One of the resources that you have available to you that can’t be recaptured, can’t be built up again, is time. Once spent, it is lost to you.
After that sobering beginning, let’s focus on what we can do with our time and our energy.
Let’s look at how you may be wasting your time and how you can turn that around. It’s often not that hard to make a shift that preserves your time for what’s important.
Time drain #1: Meetings
Even with the value that social media brings, there is nothing that replaces meeting with someone in person. That said, we’re often not using that time with other people well.
We’ve all been to those poorly facilitated meetings where people go off on tangents, and generally waste time for all of us.
Even when you meet with people one-on-one, it’s not necessarily a good use of your time.
Time turnaround for meetings:
Don’t go. If you know a meeting will largely be a waste of your time, decline to attend. Choose meetings where stuff gets done, and you leave feeling energized to take action.
Step in. Not everyone knows how to run a meeting well. Develop your skills so that you can do a great job. Volunteer to lead the meeting. Step in when things start to drag to redirect it. Gentle words like, “I’m mindful of our time, so getting back to our agenda item…”, are often effective. Those at the meeting who want to get things done will love you for it.
Make conscious choices about who you spend time with. You don’t have to accept every one-on-one meeting invitation. If you feel it’s going to be an energy drain, graciously decline.
Set intentions. If you do decide to go to a meeting, spend a few minutes beforehand to consciously set your intentions for:
· How you plan to show up, energetically. Will you be a source of light or a drain?
· What you hope to achieve
· What you hope to learn.
Time drain #2: Priorities
Ever start your day just reacting to whatever is in front of you first, and after that, whatever pops into your awareness? Yup, me too.
And on those days, I never make real progress. On top of that, I have an unease, a lack of fulfillment, because I know I haven’t used my time well. And that unease often carries into my evening.
Time turnaround for priorities:
Separate the important from the urgent. It’s so easy to be reactive. And it can feel really important in the moment, when the phone’s ringing or you see an email with an urgent request.
It takes awareness to pull yourself away from the natural desire to respond. If you’re feeling yourself getting pumped up by someone else’s request, pause for a moment. Ask yourself, is this important or just urgent? If it’s just urgent, figure out how it fits into your most important activities.
Do what’s most impactful first. Imagine if, every day, you did at least one thing that was impactful for your business. That would add up to a lot of good impact, right? This practice more than any other has helped me be more effective. You won’t be drawn away by other things, and your satisfaction with your day will soar.
You choose. No one else sets your priorities. You do that. Define your priorities in advance, at the end of the previous day’s work or the evening before. You can even sit down each morning and establish your priorities before opening email or addressing anything on your desk, though it’s harder not to be distracted.

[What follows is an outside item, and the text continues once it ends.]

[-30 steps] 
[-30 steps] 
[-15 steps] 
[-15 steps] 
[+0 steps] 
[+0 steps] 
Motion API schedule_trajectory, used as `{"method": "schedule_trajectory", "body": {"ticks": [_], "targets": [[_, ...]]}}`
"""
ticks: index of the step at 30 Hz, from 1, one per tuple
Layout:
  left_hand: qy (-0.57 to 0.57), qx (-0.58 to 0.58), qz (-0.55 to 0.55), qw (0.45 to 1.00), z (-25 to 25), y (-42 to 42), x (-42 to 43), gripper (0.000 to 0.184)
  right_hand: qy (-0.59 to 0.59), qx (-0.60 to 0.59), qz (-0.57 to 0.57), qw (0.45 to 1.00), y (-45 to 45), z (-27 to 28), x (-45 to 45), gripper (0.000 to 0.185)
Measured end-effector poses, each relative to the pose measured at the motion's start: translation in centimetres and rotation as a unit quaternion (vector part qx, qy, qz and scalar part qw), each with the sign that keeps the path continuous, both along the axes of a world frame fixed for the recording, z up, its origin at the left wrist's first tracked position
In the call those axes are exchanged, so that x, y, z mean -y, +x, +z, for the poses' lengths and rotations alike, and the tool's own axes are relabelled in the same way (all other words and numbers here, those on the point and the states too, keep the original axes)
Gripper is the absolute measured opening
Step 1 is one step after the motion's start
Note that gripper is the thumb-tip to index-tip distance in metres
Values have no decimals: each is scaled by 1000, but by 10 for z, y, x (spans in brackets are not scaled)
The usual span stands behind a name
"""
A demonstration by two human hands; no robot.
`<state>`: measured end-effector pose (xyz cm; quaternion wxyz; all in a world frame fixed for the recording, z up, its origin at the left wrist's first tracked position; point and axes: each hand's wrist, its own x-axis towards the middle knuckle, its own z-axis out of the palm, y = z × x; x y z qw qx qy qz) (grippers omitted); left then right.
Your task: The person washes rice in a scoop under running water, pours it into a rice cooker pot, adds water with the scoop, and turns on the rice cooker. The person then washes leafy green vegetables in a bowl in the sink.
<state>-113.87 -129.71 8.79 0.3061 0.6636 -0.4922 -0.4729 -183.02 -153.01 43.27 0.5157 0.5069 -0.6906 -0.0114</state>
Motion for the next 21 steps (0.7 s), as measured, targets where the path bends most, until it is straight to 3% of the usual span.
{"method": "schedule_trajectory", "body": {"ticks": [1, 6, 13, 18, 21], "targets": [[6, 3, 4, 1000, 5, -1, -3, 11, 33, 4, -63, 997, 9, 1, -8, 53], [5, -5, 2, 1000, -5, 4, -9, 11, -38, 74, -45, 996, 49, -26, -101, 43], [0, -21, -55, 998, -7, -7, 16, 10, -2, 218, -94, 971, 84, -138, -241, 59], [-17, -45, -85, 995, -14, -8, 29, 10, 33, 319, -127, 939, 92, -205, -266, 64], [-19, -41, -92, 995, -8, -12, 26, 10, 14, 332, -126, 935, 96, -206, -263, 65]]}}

Time drain #3: The wrong clients
Clients that are the wrong fit for you and your business are draining. You’ll never feel that you’ve done a good job, and the client won’t be happy either. You’ll always feel off track, trying to catch up and never quite succeeding.
Time turnaround for the wrong clients:
Get clear on who your ideal clients are. Spend time describing them. Write your description down. Include not just demographics or their business. Include how they are to deal with, and how well your ways of showing up in the world mesh.
Decline clients that are not right for you. This is really tough, especially when you’re having a cash flow issue. One way to think about it is to consider that you’re leaving space and energy available for the right client when you turn down the wrong one. Plus, you won’t have a dissatisfied client talking about your business.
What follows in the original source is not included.